Home > The Last Romantics(36)

The Last Romantics(36)
Author: Tara Conklin

“If you’d put up with all of that,” he asked, “why leave now?”

He had thick, sensitive lips and dark eyebrows marked on the right side by an unexpected shock of premature white. He was in fact a good guy.

“I don’t know exactly,” I said at first. And then I realized the problem. “I guess I just don’t want things to be normal.”

It was natural that I’d take my experiences into my poetry class. I wrote almost exclusively about sex, because sex was the most interesting thing that was happening to me.

My poetry teacher’s name was Kevin Kealey.

“I like the sex poems,” said Kevin.

Emma, an almost-model, almost-artist in the class, sighed extravagantly and rolled her eyes.

“But?” I asked.

“Listen, the idea isn’t entirely new. You’ve got Anaïs Nin, Erica Jong . . .” Kevin looked confused.

“Sylvia Plath,” I reminded him. “Sharon Olds, Eileen Myles.”

Kevin was nodding. “Yes, yes, of course. And . . . others. And your work is appealing. I mean, it’s fresh. It’s very honest.”

Again Emma sighed, louder this time, and was joined by a distinct groan from the back row. I ignored them. My class was composed of fourteen antagonistic strangers with day jobs and the kinds of literary ambitions that grew from personal torment and a scattershot idea of what might make it all feel better. Their critiques were not kind. (Soulless. Demeaning. Empty.) They all seemed to hate me, or maybe they just hated my work. Only Kevin thought I was onto something.

I submitted my sex poems to and was summarily rejected by ninety-nine literary journals and poetry magazines, and I told Kevin that was it. The number one hundred was simply too demoralizing, too symbolic. How would I ever recover from a hundred straight rejections?

One night I stayed late with Kevin after the others had trickled out. The class was held in an NYU building in what appeared to be an abandoned classroom designated too drafty and dangerous for tuition-paying NYU undergrads. There was some halfhearted graffiti on one section of the blackboard and what looked very much like asbestos pushing up the floor tiles beneath the room’s only window, which was cracked. We all kept our coats on during class.

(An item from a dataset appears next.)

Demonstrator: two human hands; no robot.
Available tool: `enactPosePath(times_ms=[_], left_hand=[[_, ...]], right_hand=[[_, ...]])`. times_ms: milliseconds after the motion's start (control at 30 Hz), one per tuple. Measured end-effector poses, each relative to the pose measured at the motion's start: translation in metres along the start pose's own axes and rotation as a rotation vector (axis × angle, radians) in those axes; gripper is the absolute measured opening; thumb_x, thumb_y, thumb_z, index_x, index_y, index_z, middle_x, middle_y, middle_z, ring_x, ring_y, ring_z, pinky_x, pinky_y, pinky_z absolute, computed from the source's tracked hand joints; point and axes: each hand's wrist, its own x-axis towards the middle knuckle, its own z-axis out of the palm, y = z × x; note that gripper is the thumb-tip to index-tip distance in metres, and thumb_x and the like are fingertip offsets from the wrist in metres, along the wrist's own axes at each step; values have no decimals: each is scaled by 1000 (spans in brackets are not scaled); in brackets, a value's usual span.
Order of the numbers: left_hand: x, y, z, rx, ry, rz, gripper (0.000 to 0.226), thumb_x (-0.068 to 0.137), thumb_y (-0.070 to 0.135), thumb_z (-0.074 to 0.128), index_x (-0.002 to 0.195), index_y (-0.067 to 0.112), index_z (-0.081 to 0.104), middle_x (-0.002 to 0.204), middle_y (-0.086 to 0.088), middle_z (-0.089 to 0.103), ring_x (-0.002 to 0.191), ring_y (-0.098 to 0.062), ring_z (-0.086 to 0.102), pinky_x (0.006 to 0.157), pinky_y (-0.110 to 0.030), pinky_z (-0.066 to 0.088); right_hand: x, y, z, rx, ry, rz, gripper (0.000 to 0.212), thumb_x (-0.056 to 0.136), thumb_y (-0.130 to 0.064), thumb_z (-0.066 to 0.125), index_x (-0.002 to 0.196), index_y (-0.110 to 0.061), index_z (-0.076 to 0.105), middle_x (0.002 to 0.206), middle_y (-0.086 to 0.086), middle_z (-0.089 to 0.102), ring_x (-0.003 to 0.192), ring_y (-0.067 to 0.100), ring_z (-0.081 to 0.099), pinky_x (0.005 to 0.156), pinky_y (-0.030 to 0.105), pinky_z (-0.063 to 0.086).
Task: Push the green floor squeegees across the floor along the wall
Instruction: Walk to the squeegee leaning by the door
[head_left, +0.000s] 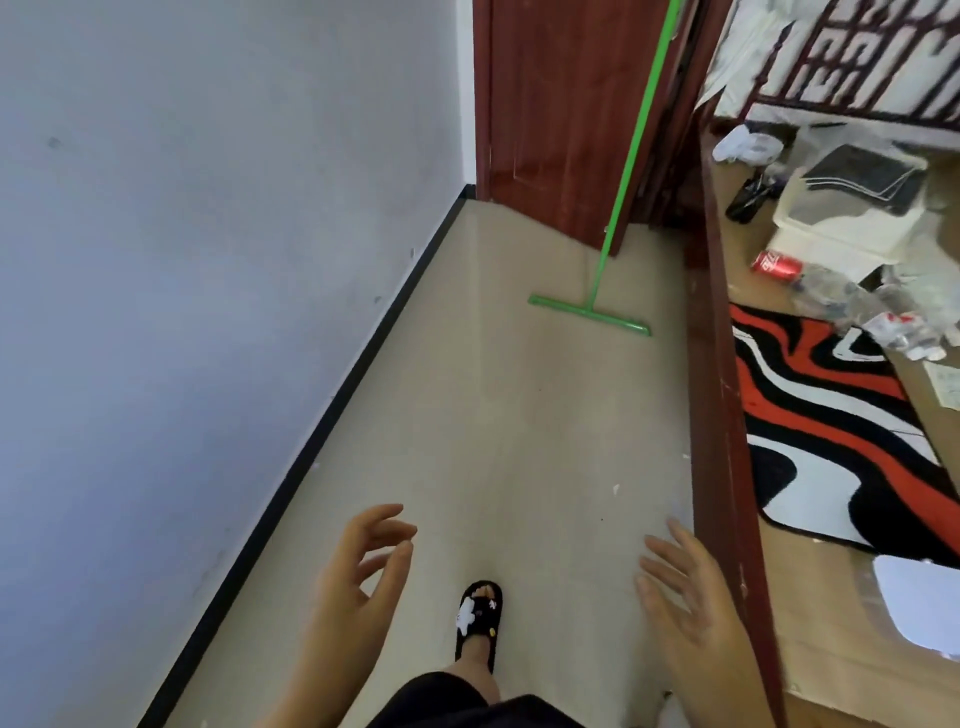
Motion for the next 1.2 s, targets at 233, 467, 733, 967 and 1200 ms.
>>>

“Kevin,” I said, pulling up a chair beside his desk, “why do I even care about getting published?”

“I don’t know. Why do you?” He was peeling an orange, and the fresh smell of citrus filled the room.

“Because people tell me I should care. You tell me that!”

Kevin looked wounded. “Fiona, I am all about the purity of the process. Don’t listen to those bozos at the Paris Review. Just write what you want to write.” He paused. “Maybe you should start a blog.”

“What did you just say?”

“A blog!” Kevin’s mouth was full of orange.

“Bog?”

He chewed and swallowed. “Have you been living under a rock? A blog. It’s like if you put your diary online and invited people to comment on it. Not for the faint of heart, Fiona.”

I considered his words. “I’ve never fainted in my life. Really.”

“I mean, I love these lines.” Kevin picked up the poem I had submitted for that night’s class. “You could turn this bloggy. Easy as pie.”

Kevin wrote down some website addresses, and I took the subway home. The year was 2003. I spent the weekend taking notes on Gawker, Dooce.com, Belle de Jour, and The Daily Dish. By Sunday afternoon I figured I had read enough. I downloaded Movable Type version 2.6 onto my iMac and, after an all-nighter of mouse manipulation and profanity, became a blogger.

Because I was a little bit chicken and because I didn’t quite trust that Kevin totally knew what he was talking about, I did not use my name. I called myself the Last Romantic.

On the blog I described the project like this: “The Last Romantic aims to record in Full Truth the Sex Life of a Young Woman in a Great City, the woman being myself, the city being New York. Or, in other words, the process of providing myself with a sentimental education, unsentimentally.”

My first post, an earnest and semi-erotic poem about kissing a man with a mustache, drew 7 hits. My next post, a wryly detailed account of oral sex with the same mustachioed man, titled “Ticklingus,” drew 288 hits. I was hooked. I could say anything in a few short paragraphs, and anyone with a computer could read it. I told only Kevin when I posted something new, and yet week by week, month by month, my audience grew.

Before The Last Romantic, dating had always seemed like a purpose-driven exercise—date men, sleep with men, to find one man—but now it became process-driven. There was no one man, I realized, waiting at the end of this rainbow. The project itself served as both pot of gold and rainbow. I applied all the five-cent homilies I’d ever heard about the journey and the destination and not investing in the outcome into this, my sex life. And it was so interesting! What was more interesting than personal foibles and predilections related to sex? Because related to sex meant related to self and self-esteem and esteem of others. How a person behaved on a one-night stand spoke volumes. After I warmed up to the basic project mechanics (flirtation, initiation, fulfillment), I liked to shake it up. I would play a woman searching for commitment, or one heartsick from a bad breakup, or (once) a prostitute, or (twice) a virgin. Dabbling in the emotional specifics varied my partners’ responses and, most interestingly, changed my own physical outcome in ways that always surprised me.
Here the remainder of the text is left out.